Just like the price/yield relationship with a fixed-income security, the “price value” of each basis point in an interest rate swap is a function of both notional amount and maturity term. So, while an extra five basis points would amount to $2,250 on a $1 million swap for a 5 year/25-year commercial mortgage, the value of fees would grow to $40,000 if the five extra basis points were embedded into a $10 million loan with a 10 year/25-year structure. Community banks should understand the amount of compensation built into each transaction in order to remain out of harm’s way.

3. Documenting with ISDA
The International Swaps and Derivatives Association has been standardizing over-the-counter derivatives market practices for the past 40 years, since the infancy of swaps. One of its first projects was designing the document framework known today as the ISDA Master Agreement, or “The ISDA” for short. Sometimes maligned for its length and complexity, the ISDA is often overlooked as a valuable safety shield for community banks who value simplicity.

Although originally built “by Wall Street for Wall Street,” the ISDA is carefully designed to protect both parties in a derivative relationship, defines key terms and sets forth remedies for a non-defaulting party should the other party fail to perform. Since it is recognized across the globe as the industry-standard, engaging in swaps without the protection of the ISDA can be hazardous.

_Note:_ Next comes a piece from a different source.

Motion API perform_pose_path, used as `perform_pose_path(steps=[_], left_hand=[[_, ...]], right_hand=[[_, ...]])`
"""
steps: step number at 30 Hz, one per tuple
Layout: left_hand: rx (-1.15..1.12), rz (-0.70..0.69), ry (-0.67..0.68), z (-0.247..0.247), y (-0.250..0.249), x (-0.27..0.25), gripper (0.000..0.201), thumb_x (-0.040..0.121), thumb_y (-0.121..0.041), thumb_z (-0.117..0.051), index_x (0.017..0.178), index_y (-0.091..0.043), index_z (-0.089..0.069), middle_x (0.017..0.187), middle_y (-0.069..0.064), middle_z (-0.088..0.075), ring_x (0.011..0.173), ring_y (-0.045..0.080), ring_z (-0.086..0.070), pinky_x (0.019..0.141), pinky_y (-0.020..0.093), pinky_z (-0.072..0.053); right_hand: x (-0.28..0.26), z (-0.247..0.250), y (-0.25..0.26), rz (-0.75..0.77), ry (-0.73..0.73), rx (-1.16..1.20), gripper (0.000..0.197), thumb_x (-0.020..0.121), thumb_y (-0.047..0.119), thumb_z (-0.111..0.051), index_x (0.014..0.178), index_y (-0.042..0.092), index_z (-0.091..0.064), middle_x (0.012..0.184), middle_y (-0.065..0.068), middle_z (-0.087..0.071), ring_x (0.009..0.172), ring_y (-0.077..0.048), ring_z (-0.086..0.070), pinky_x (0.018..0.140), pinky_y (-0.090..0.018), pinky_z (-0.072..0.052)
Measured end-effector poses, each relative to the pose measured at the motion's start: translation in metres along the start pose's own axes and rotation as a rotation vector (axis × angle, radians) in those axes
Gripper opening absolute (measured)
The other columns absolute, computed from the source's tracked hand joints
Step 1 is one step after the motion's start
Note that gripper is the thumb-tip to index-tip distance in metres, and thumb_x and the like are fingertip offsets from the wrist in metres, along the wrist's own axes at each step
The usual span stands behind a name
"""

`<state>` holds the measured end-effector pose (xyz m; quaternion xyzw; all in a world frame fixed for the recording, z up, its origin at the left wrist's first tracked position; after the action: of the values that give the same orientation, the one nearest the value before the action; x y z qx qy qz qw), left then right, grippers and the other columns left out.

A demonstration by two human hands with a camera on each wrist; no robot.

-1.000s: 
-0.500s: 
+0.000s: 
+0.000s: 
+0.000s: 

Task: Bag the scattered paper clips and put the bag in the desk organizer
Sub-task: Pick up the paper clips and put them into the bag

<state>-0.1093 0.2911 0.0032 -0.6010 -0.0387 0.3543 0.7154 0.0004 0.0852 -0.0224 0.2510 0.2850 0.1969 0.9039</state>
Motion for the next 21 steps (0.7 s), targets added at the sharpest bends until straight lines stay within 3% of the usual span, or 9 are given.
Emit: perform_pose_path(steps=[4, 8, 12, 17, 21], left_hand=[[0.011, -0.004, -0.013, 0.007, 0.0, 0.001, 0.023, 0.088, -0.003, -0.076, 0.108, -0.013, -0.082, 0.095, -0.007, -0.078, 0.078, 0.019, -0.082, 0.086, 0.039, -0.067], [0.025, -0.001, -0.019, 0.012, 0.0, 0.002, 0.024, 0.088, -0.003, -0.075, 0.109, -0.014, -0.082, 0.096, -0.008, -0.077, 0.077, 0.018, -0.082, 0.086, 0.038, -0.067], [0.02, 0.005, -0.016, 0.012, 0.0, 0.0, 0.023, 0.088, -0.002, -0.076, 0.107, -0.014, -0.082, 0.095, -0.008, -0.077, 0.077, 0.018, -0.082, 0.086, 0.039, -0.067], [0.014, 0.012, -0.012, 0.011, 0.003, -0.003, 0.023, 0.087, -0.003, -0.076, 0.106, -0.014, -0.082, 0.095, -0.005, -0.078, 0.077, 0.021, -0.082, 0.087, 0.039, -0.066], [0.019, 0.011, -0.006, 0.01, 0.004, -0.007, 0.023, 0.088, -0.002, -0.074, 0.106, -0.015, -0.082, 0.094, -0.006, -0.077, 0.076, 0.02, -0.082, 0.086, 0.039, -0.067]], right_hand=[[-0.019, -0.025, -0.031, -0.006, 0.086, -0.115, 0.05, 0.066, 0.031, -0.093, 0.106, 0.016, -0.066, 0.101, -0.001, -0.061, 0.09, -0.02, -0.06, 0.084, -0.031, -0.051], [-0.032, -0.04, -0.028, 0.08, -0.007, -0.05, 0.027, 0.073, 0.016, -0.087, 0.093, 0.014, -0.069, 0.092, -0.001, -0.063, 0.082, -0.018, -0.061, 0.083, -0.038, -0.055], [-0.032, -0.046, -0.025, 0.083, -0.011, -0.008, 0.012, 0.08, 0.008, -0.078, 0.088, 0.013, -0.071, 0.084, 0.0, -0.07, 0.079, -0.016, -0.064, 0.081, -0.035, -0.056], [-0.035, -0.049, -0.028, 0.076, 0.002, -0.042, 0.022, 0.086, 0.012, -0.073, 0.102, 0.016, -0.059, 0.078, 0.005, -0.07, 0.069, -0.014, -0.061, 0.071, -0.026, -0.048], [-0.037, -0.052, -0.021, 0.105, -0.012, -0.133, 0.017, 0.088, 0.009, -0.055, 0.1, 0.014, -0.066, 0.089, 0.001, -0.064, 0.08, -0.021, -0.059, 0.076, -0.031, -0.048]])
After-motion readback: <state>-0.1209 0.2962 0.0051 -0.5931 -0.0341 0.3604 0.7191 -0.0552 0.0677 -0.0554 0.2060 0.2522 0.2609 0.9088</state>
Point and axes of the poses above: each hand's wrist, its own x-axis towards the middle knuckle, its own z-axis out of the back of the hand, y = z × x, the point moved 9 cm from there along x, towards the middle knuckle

4. Determining Collateral for Counterparty Risk
Counterparty risk, or the risk that an interest rate swap provider will fail to honor its obligations in the contract, can be mitigated by holding cash or securities as collateral. Before 2008, large banks and dealers required community banks to post collateral to secure their risk but were unwilling to reciprocate. The resulting damage caused by the failure of Lehman Brothers Holdings led to a self-imposed shift in market practices, whereby collateral terms in most swap relationships today are bilateral. Community banks considering using derivatives should seize this opportunity to hold collateral as a precautionary measure for the unexpected.

5. Utilizing Hedge Accounting
Embracing the recently updated hedge accounting standard is the final key to reducing the risk and volatility associated with these tools. With recent changes, the Financial Accounting Standards Board has succeeded in delivering what it promises on the cover of its now-mandatory update to ASC 815: “Targeted Improvements to Accounting for Hedging Activities.” One key improvement that helps protect community banks is the added ability to hedge portfolios of fixed-rate assets. That, when paired with more flexibility in application, has transformed hedge accounting from foe to friend for banks.

By taking heed of these five safety tips, community banks and their boards of directors can confidently consider adding interest rate derivatives to their risk management tool kits.